(Given information Opens)

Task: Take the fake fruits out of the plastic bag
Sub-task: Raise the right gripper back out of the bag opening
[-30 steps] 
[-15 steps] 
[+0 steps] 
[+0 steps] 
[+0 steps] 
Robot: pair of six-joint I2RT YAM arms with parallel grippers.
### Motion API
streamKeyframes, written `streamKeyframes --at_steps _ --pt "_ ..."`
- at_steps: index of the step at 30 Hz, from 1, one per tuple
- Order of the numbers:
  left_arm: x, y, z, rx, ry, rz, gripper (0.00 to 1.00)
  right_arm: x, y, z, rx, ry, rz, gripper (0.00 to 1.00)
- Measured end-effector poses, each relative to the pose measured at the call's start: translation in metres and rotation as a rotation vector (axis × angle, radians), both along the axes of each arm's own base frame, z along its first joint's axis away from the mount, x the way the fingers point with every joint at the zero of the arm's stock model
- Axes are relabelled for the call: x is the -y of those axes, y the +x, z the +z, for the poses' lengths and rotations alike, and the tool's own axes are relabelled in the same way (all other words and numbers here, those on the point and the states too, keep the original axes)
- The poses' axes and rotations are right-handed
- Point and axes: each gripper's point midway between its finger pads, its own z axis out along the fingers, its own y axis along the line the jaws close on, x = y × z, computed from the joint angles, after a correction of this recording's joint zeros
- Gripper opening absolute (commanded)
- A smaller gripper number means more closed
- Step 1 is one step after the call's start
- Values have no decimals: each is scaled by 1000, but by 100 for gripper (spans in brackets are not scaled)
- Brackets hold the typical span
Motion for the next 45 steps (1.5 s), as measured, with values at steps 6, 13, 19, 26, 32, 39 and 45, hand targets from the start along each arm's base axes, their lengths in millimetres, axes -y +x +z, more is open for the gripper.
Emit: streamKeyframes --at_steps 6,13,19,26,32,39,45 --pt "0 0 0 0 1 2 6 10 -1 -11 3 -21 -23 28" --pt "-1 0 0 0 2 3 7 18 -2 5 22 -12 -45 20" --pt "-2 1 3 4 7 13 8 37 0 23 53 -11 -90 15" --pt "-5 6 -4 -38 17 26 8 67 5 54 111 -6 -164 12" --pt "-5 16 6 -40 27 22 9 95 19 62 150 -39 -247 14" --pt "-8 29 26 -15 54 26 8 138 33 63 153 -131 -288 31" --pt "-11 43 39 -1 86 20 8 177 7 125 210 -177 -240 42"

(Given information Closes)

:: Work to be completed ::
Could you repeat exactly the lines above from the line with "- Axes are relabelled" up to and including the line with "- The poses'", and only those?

:: Problem solution ::
- Axes are relabelled for the call: x is the -y of those axes, y the +x, z the +z, for the poses' lengths and rotations alike, and the tool's own axes are relabelled in the same way (all other words and numbers here, those on the point and the states too, keep the original axes)
- The poses' axes and rotations are right-handed

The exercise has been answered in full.